** Provided information **
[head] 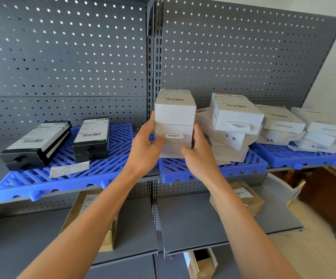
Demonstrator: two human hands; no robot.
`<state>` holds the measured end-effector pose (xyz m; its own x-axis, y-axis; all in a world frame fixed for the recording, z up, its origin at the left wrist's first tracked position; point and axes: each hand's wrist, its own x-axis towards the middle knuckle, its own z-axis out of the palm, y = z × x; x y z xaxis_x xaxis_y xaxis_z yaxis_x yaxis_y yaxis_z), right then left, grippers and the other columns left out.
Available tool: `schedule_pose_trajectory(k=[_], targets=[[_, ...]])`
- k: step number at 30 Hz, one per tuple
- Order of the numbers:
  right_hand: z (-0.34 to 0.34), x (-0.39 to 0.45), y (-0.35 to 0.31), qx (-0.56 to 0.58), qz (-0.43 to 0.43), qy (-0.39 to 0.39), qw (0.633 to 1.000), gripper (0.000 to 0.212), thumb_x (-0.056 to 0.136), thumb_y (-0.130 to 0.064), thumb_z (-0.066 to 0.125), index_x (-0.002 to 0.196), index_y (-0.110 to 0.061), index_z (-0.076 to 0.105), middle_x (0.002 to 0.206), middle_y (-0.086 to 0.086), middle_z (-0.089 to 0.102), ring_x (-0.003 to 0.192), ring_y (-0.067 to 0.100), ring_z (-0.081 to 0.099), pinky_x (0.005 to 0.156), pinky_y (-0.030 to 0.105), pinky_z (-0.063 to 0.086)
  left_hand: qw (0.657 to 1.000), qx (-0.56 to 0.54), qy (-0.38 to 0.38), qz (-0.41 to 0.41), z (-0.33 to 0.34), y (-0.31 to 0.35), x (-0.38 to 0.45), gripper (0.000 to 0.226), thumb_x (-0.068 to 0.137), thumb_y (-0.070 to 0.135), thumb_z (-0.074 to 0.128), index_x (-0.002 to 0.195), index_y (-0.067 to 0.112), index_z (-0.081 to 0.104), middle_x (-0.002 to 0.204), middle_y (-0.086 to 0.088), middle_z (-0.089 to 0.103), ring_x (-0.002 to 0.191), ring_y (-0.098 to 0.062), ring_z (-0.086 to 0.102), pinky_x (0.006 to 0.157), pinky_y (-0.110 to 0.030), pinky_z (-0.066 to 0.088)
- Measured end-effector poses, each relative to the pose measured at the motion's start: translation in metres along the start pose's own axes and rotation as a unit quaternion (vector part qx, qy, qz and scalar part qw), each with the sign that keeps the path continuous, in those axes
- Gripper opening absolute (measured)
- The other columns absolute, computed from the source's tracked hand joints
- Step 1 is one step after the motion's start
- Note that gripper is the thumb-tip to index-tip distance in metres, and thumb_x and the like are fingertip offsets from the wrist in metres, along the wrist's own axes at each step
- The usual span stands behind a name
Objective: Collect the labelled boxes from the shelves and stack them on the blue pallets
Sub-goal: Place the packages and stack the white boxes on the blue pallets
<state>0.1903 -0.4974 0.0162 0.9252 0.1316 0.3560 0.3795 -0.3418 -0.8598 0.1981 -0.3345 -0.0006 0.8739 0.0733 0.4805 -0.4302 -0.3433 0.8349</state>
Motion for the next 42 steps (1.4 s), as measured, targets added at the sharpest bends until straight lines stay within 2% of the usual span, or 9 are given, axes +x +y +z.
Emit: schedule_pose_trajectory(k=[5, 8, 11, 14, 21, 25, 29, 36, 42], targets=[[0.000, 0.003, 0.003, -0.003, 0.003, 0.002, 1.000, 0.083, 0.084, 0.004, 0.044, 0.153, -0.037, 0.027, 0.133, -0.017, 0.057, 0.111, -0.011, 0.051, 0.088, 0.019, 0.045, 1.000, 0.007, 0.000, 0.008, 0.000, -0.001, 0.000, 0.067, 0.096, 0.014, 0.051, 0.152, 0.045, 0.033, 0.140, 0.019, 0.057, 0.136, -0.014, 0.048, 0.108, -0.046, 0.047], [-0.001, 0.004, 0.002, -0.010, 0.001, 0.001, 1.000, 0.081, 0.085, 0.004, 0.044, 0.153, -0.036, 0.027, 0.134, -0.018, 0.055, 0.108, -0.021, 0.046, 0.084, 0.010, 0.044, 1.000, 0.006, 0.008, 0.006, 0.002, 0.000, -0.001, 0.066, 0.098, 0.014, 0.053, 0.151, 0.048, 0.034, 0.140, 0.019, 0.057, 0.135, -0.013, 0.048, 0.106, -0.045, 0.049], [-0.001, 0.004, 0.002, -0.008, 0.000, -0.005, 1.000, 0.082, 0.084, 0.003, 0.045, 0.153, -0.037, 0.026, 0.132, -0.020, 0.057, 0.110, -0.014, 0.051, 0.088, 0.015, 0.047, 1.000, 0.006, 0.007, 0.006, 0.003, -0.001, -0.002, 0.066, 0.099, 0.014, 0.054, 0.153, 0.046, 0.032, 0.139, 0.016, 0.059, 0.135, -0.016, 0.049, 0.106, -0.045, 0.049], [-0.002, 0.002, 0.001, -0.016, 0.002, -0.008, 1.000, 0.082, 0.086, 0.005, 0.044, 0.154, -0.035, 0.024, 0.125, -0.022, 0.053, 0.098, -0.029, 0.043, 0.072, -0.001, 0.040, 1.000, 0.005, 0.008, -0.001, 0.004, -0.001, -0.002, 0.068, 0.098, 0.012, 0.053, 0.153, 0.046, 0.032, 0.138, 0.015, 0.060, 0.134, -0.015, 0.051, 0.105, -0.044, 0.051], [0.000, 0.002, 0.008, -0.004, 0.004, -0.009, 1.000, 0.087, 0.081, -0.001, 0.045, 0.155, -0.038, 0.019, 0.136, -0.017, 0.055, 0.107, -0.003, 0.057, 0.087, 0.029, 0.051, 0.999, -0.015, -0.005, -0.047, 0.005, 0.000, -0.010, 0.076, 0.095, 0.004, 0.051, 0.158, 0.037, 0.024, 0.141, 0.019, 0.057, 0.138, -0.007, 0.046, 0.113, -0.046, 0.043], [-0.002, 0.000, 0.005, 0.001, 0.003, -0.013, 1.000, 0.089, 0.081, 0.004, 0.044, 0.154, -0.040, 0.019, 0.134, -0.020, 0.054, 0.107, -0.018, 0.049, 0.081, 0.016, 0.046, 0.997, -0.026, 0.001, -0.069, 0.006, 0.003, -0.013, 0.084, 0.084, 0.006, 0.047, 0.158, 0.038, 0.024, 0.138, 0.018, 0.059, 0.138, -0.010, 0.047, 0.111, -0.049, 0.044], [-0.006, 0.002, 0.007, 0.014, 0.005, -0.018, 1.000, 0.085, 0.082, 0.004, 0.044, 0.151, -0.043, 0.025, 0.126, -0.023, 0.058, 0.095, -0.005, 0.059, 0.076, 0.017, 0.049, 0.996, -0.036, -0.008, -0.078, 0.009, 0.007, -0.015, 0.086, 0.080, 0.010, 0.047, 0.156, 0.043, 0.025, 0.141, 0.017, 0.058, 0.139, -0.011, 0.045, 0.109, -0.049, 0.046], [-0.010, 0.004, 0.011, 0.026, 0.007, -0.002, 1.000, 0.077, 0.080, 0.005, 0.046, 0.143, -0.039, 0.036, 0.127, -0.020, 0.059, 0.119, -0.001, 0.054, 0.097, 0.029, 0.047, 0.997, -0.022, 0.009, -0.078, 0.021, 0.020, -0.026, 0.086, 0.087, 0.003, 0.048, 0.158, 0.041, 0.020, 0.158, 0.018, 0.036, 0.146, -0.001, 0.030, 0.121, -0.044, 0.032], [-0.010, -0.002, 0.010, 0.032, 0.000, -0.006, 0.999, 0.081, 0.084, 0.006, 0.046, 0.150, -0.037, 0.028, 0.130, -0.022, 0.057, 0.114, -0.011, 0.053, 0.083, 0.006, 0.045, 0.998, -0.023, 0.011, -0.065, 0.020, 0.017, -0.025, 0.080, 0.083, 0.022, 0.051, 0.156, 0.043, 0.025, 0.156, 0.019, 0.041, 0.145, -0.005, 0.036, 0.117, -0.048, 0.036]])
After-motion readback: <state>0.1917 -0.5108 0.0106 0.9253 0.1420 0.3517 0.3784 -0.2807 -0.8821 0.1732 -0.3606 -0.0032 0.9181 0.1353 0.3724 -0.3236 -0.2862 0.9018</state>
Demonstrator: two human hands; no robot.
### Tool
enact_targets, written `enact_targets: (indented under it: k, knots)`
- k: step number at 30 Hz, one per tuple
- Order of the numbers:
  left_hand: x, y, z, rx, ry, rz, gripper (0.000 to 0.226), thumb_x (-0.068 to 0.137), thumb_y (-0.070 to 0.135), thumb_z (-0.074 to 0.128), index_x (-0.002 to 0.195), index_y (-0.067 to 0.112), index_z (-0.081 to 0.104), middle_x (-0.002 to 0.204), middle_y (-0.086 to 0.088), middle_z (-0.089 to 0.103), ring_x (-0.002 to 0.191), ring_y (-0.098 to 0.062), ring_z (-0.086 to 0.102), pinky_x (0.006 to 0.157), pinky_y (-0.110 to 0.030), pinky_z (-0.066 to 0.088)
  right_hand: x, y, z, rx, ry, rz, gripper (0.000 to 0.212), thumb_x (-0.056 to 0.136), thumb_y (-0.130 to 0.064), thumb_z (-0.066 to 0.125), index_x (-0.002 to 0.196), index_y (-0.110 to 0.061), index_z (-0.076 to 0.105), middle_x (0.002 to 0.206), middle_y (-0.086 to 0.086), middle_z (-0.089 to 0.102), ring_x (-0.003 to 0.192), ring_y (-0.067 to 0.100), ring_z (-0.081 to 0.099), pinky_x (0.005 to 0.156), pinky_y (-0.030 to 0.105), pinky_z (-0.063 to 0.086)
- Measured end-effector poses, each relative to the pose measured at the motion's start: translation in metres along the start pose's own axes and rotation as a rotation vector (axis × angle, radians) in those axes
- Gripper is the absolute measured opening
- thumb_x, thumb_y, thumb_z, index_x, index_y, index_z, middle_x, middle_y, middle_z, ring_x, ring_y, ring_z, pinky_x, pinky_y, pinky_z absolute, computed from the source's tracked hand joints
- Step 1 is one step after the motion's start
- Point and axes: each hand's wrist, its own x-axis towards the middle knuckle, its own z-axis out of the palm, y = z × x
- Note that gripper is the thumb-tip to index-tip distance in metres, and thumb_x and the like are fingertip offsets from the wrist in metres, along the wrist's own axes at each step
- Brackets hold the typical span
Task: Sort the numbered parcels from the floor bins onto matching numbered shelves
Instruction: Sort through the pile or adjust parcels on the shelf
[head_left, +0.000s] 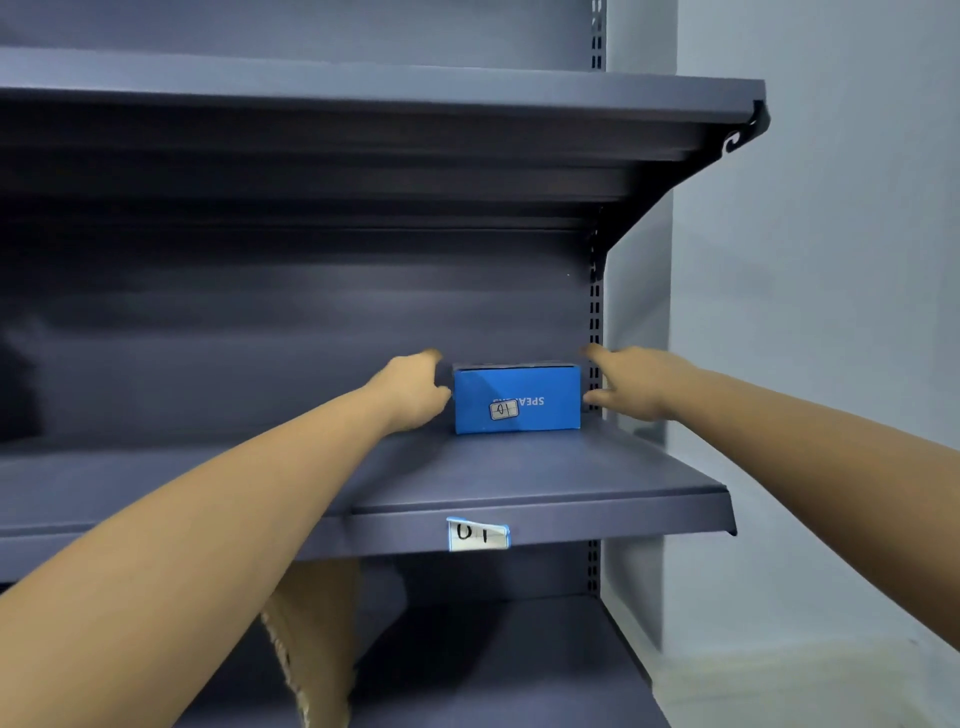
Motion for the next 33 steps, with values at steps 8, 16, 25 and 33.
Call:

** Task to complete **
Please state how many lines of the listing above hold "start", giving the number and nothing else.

** Written answer **
4